Art. 236
Ricorso al sostegno di bilancio
In vigore dal 18 lug 2018
Ricorso al sostegno di bilancio
1. Qualora previsto dai pertinenti atti di base, la Commissione può fornire sostegno di bilancio a un paese terzo se sono soddisfatte le condizioni seguenti:
a)
la gestione delle finanze pubbliche del paese terzo risulta sufficientemente trasparente, affidabile ed efficace;
b)
il paese terzo ha posto in essere politiche settoriali o nazionali sufficientemente credibili e pertinenti;
c)
il paese terzo ha posto in essere politiche macroeconomiche orientate alla stabilità;
d)
il paese terzo ha previsto un accesso sufficiente e tempestivo a informazioni di bilancio complete e solide.

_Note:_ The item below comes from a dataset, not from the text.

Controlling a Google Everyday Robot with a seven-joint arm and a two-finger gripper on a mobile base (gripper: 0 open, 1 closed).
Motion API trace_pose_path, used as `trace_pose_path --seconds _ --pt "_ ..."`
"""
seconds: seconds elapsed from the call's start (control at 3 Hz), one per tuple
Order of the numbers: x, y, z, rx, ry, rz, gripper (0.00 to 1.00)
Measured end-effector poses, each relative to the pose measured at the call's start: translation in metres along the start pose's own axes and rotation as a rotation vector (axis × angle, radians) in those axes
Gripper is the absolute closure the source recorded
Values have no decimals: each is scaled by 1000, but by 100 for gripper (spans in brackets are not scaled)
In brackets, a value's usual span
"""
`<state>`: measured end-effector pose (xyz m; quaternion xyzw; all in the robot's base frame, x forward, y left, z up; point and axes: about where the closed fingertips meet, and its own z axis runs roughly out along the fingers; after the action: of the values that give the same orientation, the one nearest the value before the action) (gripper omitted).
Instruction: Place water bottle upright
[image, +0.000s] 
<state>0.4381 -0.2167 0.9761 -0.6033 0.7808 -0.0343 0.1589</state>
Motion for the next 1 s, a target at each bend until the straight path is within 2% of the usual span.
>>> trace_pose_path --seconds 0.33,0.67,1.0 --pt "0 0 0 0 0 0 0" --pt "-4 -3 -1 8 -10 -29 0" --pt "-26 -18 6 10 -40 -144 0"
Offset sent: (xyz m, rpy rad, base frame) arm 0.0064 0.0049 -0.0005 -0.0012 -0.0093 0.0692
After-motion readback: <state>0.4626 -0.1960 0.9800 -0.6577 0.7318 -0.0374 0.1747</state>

2. Il pagamento del contributo dell’Unione si basa sul rispetto delle condizioni di cui al paragrafo 1, compreso il miglioramento della gestione delle finanze pubbliche. Inoltre, alcuni pagamenti possono essere altresì subordinati al raggiungimento, misurato da indicatori di performance obiettivi, di target intermedi che esprimono i risultati e i progressi in materia di riforme realizzati nel corso del tempo nei rispettivi settori.
3. Nei paesi terzi la Commissione sostiene il rispetto dello stato di diritto, lo sviluppo delle capacità di controllo parlamentare, di audit e di lotta alla corruzione, come anche il rafforzamento della trasparenza e dell’accesso del pubblico alle informazioni.
4. Le corrispondenti convenzioni di finanziamento concluse con il paese terzo prevedono:
a)
l’obbligo per il paese terzo di trasmettere alla Commissione informazioni affidabili e tempestive che le consentano di valutare il rispetto delle condizioni di cui al paragrafo 2;
b)
il diritto della Commissione di sospendere la convenzione di finanziamento se il paese terzo viola un obbligo relativo al rispetto dei diritti umani, dei principi democratici e dello stato di diritto e nei casi gravi di corruzione;
c)
opportune disposizioni a norma delle quali il paese terzo deve impegnarsi a rimborsare immediatamente, in tutto o in parte, i finanziamenti erogati per la relativa operazione, qualora sia accertato che il pagamento dei fondi pertinenti dell’Unione è viziato da gravi irregolarità imputabili al paese terzo.
Per procedere al rimborso di cui al primo comma, lettera c), del presente paragrafo può essere applicato l’, paragrafo 1, secondo comma.